With Ginsburg’s seat now vacant, the fear is that even if Roberts still votes to uphold the mandate - and it is by no means a certainty that he will - the Court will split 4-4, rendering no judgment, and allowing the lower court decision striking down the mandate to stand.

But all is not lost, and it can all be restored, if, and only if, Joe Biden is elected President and Democrats capture the Senate.

First, it should be noted that the lower court held the individual mandate unconstitutional, but it did not render any judgment on whether that means the entire law should be struck. Although Congress did not specifically state it, courts often apply the principle of severability, meaning even when they find a part of a law unconstitutional, only that part is rendered unenforceable, but the rest of the law stands.

In this case, even if the Supreme Court splits 4-4, the lower court decision on the mandate stands, but since they did not render a decision on the whole law, it would continue to exist.

Not, however, if a third Trump justice is allowed to be seated. Conservatives would have their 5th vote to overturn Obamacare in full, and 100 million people with pre-existing conditions will instantly become uninsurable in the private market.

If a Trump nominee is stopped before the January inauguration and that inauguration swears in a President Biden, however, at the very least, only the striking of the individual mandate would stand.

Why at the very least? Because should Biden be elected, there is every possibility that court reverses its possible deadlock and overrules the lower court.

First of all, history suggests that the Supreme Court has a preference for avoiding deadlocks, which uphold lower court decisions but are not precedential. The Court is not obligated to render judgment right after it hears an argument. Most Supreme Court decisions are handed down in the summer. Roberts, as Chief Justice, can certainly slow down the process of rendering the judgment and drag it into the next presidential term if he wants. It’s possible, even likely, that a new Justice will be seated - in case of a Biden win a new Biden-nominated Justice will be seated - before the Court announces its verdict. In case that pending verdict is a deadlock, the Court can, and is likely to, rehear the case with the new Biden appointee seated. Obamacare is saved.

But even if the Court’s conservatives were somehow able to rush a deadlocked judgment out before the seating of a new Justice, it would still take more than enough time for a Biden appointee to make a difference.

How’s that?

Even though the Supreme Court is often known as the Court of final say, its processes allow for a freshly decided case to be reheard. Rule 44 of the Court provides that a party can ask the Court to rehear the case either on the merits or through a writ of certiorari within 25 days of a judgment being entered.
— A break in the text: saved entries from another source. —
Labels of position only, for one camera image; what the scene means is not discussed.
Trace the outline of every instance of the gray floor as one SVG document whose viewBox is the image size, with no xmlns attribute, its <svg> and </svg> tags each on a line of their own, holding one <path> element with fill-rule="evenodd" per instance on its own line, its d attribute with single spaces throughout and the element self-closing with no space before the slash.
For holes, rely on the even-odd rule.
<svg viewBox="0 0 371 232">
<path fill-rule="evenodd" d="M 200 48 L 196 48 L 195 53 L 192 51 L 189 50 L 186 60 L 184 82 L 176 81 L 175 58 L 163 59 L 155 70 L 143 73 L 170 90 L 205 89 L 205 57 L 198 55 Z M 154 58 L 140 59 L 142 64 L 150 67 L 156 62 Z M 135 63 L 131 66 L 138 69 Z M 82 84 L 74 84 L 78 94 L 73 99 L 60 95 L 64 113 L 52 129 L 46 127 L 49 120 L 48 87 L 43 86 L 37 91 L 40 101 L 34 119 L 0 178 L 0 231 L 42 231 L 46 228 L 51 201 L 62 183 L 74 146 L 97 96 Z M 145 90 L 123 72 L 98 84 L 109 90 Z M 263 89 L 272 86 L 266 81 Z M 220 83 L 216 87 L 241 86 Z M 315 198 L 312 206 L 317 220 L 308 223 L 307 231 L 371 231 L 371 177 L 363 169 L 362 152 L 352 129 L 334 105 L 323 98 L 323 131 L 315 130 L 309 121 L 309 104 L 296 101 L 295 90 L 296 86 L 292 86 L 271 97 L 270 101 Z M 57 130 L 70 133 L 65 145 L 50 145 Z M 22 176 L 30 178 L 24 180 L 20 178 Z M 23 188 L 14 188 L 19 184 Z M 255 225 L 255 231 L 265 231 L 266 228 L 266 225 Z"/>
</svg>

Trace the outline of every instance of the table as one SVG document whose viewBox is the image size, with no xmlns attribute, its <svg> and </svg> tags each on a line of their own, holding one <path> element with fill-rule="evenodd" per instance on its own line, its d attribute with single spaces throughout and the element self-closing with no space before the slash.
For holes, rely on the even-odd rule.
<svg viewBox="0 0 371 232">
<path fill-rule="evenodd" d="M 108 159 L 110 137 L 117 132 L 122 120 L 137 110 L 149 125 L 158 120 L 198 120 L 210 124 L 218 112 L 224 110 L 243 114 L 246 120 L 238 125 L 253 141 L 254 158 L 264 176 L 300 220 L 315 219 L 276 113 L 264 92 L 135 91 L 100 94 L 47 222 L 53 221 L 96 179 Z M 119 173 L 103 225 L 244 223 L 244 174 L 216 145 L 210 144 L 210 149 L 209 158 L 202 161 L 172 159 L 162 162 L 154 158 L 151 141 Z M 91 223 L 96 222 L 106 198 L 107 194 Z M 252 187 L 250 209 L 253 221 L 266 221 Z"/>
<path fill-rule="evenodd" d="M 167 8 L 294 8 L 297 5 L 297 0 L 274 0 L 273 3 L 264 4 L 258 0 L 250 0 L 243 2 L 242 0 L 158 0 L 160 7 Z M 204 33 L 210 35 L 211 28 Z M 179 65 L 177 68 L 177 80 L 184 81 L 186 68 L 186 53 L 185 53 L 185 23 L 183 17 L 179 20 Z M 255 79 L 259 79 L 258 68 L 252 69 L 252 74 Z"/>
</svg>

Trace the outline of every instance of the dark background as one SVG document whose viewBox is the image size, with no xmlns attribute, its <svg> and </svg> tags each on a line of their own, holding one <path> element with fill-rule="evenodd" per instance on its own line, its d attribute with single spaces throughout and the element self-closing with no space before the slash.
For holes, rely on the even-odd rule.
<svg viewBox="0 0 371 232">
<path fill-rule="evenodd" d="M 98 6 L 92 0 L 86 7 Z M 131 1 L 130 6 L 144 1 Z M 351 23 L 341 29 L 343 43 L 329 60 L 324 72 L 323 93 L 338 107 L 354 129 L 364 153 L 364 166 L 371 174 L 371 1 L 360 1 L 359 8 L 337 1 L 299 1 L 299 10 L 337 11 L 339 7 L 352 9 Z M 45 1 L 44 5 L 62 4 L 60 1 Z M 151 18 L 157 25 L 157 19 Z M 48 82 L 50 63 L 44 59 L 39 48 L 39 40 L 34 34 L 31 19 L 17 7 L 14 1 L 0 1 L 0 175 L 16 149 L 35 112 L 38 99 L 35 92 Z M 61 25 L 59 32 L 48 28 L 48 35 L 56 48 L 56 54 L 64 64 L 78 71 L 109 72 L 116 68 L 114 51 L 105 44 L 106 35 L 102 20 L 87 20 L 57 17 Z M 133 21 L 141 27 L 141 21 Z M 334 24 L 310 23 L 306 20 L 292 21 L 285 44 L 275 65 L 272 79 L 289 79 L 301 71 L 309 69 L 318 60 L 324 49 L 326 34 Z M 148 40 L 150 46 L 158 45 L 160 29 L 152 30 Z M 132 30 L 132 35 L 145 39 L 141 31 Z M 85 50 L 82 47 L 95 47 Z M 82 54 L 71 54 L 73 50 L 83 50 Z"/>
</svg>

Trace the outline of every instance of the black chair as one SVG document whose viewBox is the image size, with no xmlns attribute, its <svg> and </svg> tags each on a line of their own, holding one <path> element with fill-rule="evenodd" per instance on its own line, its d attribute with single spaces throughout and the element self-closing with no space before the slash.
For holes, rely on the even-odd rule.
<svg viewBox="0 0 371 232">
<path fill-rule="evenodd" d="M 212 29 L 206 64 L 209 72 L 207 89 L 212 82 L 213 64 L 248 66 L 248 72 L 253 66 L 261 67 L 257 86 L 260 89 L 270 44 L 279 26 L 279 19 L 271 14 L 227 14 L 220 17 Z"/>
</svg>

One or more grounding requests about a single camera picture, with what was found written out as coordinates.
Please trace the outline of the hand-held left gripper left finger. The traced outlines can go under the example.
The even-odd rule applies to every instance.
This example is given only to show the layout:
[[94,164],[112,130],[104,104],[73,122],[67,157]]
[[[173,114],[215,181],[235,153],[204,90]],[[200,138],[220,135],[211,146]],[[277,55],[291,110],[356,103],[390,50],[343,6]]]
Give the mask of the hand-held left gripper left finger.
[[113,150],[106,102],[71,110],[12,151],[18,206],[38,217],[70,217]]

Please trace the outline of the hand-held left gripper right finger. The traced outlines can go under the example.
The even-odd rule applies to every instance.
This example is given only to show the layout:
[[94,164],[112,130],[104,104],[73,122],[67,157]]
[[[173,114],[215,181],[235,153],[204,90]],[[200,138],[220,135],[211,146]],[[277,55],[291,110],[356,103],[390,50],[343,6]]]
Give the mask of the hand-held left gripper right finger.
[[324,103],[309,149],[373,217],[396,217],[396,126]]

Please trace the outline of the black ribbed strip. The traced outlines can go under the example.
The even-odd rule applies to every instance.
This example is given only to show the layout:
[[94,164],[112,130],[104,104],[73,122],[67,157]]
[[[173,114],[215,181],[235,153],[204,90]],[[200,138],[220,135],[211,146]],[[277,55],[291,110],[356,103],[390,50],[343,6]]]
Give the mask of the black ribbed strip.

It is exceedingly unlikely that the Court renders its decision before Christmas for a case heard mid-November, and a decision on such a writ will certainly not be made before the start on the next presidential term, meaning not only that a Biden administration would have the opportunity to ask the Court for a rehearing under Rule 44, but also to seat a Justice before a decision is made on rehearing, and certainly to rehear the case once it is granted.

But this - all of this - depends on us electing Joe Biden, Kamala Harris, and a Democratic Senate. Get to work.